Why Migrate to Passkeys?
- Passkeys offer phishing-resistance by eliminating shared secrets.
- They raise authentication security while simplifying user login flows.
- Enhanced compliance with frameworks like PSD2, DORA, NIS2, and GDPR is more attainable.
- The burden and cost of passwords reset requests, IT helpdesk, password leaks, credential stuffing are drastically reduced.[1][2][3]
Stages of IAM System Migration to Passkeys
A typical migration journey evolves through these main phases:
- Assessment and Strategy
- Evaluate current IAM landscape, authentication flows, and regulatory needs.
- Identify systems and applications most vulnerable to credential-based attacks.
- Build a migration roadmap minimizing disruption and risk.
- Proof of Concept (PoC) and Pilot Testing
- Limit early deployment to a select user group (“friends & family”) to test UX and system compatibility.[4]
- Use feedback to refine backend processes and user interfaces.
- Hybrid Mode Deployment
- Operate passkeys alongside legacy authentication (passwords, MFA) to maximize business continuity and ease user onboarding.
- Allow users to choose their authentication method during a transition window.
- Ensure no changes to existing business-critical apps or IAM logic are required.[4][1]
- Organization-Wide Rollout & Opt-In Expansion
- Gradually expand passkey support to broader groups.
- Run targeted user education campaigns on passwordless benefits and use.
- Full Passwordless Migration (Optional)
- Decommission passwords once adoption and technical readiness reach target levels.
Technical Barriers to Passkey Enablement
1. Integration with Legacy and Complex IAM Landscapes
Many organizations have grown through mergers and acquisitions, leaving them with fragmented identity systems, multiple authentication protocols, and legacy applications. Modifying these applications to support passkeys can threaten stability and incur massive cost and risk.[5][3][4]

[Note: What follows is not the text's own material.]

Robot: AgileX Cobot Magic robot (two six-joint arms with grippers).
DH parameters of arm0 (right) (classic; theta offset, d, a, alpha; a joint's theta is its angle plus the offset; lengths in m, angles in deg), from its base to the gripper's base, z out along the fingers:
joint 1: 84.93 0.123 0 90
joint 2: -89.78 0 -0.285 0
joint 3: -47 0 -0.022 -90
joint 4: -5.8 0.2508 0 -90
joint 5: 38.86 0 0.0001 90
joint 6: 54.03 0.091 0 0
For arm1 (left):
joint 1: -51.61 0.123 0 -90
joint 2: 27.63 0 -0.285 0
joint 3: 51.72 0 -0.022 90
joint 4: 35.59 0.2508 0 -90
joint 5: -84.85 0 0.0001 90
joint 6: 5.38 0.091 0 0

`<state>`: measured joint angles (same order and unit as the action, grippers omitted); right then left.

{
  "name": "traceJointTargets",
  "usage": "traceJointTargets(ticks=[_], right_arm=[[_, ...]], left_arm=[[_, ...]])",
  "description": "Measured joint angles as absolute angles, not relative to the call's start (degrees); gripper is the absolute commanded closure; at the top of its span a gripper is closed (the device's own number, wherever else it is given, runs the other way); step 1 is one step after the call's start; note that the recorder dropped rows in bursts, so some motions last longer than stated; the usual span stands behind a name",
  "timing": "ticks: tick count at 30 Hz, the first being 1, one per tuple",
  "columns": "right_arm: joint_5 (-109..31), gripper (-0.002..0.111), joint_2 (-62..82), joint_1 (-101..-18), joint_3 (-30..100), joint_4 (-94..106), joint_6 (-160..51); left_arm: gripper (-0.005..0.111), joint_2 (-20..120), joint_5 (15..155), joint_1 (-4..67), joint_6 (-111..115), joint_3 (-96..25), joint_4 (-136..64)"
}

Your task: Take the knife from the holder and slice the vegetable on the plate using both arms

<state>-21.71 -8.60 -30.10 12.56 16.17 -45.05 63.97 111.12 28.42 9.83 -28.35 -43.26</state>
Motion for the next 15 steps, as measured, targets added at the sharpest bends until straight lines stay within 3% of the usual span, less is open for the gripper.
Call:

2. Maintaining Compliance and Auditability
Heavily regulated sectors (finance, healthcare) must meet demanding audit, logging, and compliance requirements. Any IAM migration must preserve or enhance compliance with standards like PSD2 RTS for strong customer authentication and ensure robust key management and lifecycle documentation.[2][1][4]
3. User Experience and Platform Compatibility
The path to passwordless must be frictionless for end-users. But passkey experience varies by OS/browser, and even advanced users face confusion over sync, recovery, and multi-device access. Applications may require new UI elements for passkey registration, management, and fallback flows sometimes impossible to add without code changes.[3][6]
4. Security and Risk Mitigation
Fallback methods (recovery options for lost keys/devices) must not reintroduce weak security. Secure backup, revocation, and attestation controls across multiple device ecosystems require fresh policies and technical solutions.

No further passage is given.